Shamim: And very expensive. And often I think time is a pressure for movies. With a bit more time, actors would be able to explore their characters more, there would be more ideas, and we would have been able to shoot scenes that were supposed to be in the film but never made it. That would be great. I think it is time that would be more of a luxury.

More time and money

Sheetal: I think it is the same. For more time, you need more money, so that is usually why you do not have a lot of time. For an actor, it is really about having the space to do your work and generally, in smaller movies, you do not have that much, you know. You have to deliver the moment you get there because of time. I am very proud of the film but of course, if we had more time, we could have maybe expounded something else or explored something else or maybe done a cool shot from a different angle. You know, you can spend a day on a scene, which a lot of movies are afforded to do and you can really find so much in that.

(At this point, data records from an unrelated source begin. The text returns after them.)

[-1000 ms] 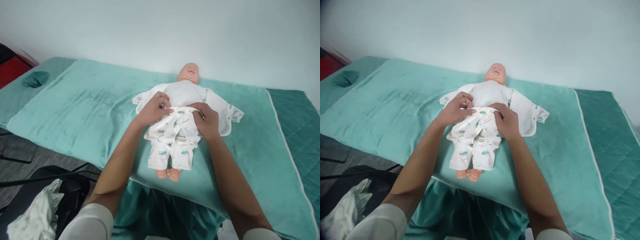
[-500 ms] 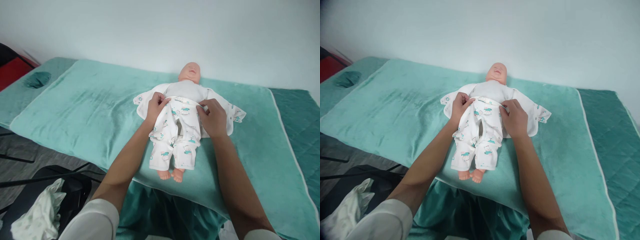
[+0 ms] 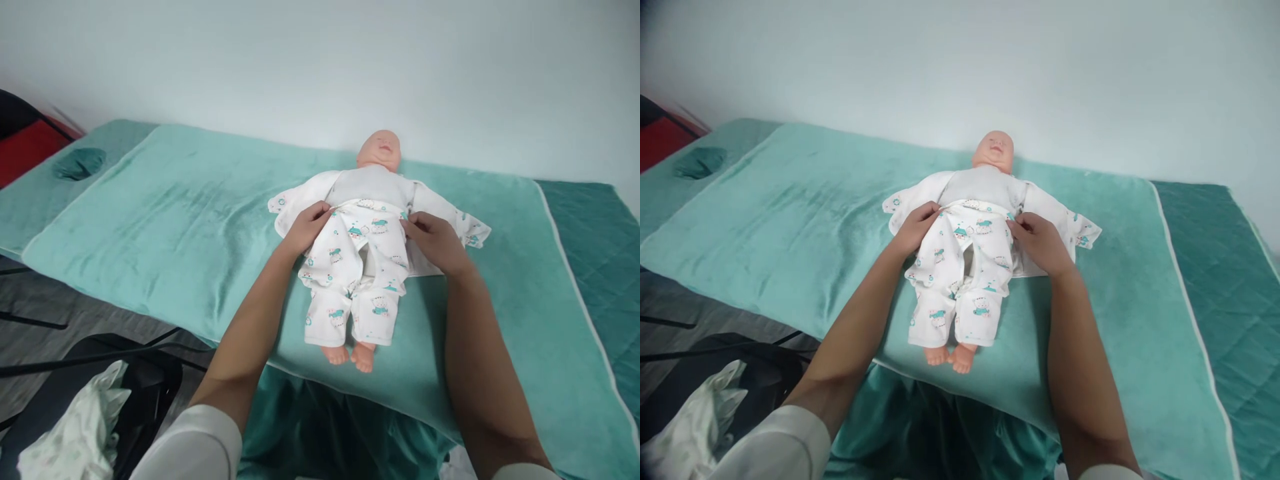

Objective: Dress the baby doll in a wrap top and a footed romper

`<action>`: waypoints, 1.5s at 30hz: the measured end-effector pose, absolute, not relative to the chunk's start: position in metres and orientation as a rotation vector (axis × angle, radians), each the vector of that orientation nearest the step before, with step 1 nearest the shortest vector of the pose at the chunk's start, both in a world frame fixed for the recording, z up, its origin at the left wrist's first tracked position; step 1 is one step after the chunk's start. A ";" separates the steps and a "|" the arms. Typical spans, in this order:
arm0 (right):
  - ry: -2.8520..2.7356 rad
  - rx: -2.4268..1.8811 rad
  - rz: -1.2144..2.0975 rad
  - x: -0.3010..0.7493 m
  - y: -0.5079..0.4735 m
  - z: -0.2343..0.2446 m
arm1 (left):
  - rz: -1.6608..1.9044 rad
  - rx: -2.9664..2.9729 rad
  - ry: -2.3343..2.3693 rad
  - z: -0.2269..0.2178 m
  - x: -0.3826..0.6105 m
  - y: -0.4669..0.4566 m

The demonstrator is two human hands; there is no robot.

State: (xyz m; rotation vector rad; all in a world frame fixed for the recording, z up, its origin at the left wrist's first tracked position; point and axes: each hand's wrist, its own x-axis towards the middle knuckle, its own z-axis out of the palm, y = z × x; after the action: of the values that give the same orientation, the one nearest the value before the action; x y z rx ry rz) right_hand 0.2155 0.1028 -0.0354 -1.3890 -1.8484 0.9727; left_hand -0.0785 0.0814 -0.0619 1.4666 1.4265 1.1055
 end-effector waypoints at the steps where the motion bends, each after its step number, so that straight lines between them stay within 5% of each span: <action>1: -1.866 -1.336 1.041 0.219 0.103 -0.034 | 1.094 1.448 1.410 -0.061 -0.079 0.081; 7: -1.922 -1.154 1.193 0.229 0.102 -0.033 | 1.031 1.303 1.336 -0.058 -0.079 0.077; 20: -1.755 -1.596 0.842 0.207 0.104 -0.048 | 1.093 0.968 1.356 -0.065 -0.073 0.079; 31: -1.480 -1.267 1.242 0.199 0.109 -0.062 | 1.075 1.043 1.159 -0.061 -0.071 0.075; 45: -1.543 -1.208 1.308 0.195 0.107 -0.059 | 0.973 0.909 1.076 -0.061 -0.058 0.073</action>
State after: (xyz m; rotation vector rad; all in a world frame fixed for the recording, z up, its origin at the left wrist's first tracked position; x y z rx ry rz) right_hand 0.1951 0.1074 -0.0595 -1.2084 -1.5435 1.3078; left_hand -0.0575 0.0730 -0.0609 0.9086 1.0761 0.9725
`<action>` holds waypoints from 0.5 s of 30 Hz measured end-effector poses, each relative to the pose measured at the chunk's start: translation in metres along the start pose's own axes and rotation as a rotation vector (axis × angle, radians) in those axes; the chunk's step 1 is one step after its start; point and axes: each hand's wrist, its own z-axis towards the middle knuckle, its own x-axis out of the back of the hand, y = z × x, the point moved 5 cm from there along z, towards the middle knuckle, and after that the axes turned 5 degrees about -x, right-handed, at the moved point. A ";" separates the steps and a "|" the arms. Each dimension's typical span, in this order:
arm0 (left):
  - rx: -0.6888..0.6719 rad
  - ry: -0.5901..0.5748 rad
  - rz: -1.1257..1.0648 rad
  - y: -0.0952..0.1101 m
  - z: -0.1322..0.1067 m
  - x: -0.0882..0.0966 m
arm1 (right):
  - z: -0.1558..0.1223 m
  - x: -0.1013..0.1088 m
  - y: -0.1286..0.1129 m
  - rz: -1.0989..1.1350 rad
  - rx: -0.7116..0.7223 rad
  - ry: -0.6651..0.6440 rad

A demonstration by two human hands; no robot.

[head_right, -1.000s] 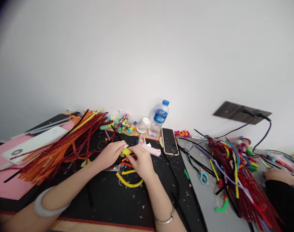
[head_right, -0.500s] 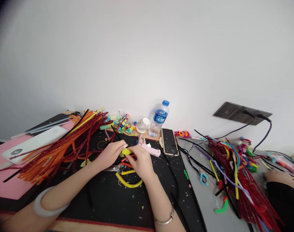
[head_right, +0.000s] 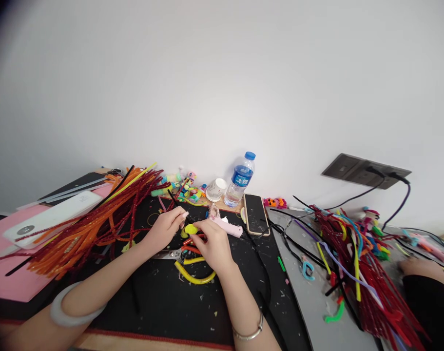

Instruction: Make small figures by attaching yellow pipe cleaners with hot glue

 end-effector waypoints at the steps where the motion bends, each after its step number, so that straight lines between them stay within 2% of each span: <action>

On the other hand, there is also something really organic and spontaneous that happens in an environment of small films. I have done so many independent films. If you have the right people involved and the right kind of hearts involved, and everybody knows what to expect when they go there and do not get caught up on the fact that you do not have that stuff, you can really create in a different space, which is also very exciting.

Pre-sale distribution

Hanan: For me, besides the money factor and time, is to have some pre-sale distribution in place, because it guarantees a wider release. For that to happen, people need to know they can invest the money and know that there is a bigger release. But if you are a first-time or second-time movie, that is not that easy.

As queer women, what are your feelings on the importance of having queer actors portraying queer characters?

Shamim: It is actually something that has come up more recently for me as we cast our next film Polarized. It gives queer women more opportunity. I think there are two things. Here has been such a taboo in Hollywood for women to come out because it feels it is killing their career as a heterosexual portrayal. So, I think it is nice to share the other side of that. That you can have queer women play queer characters.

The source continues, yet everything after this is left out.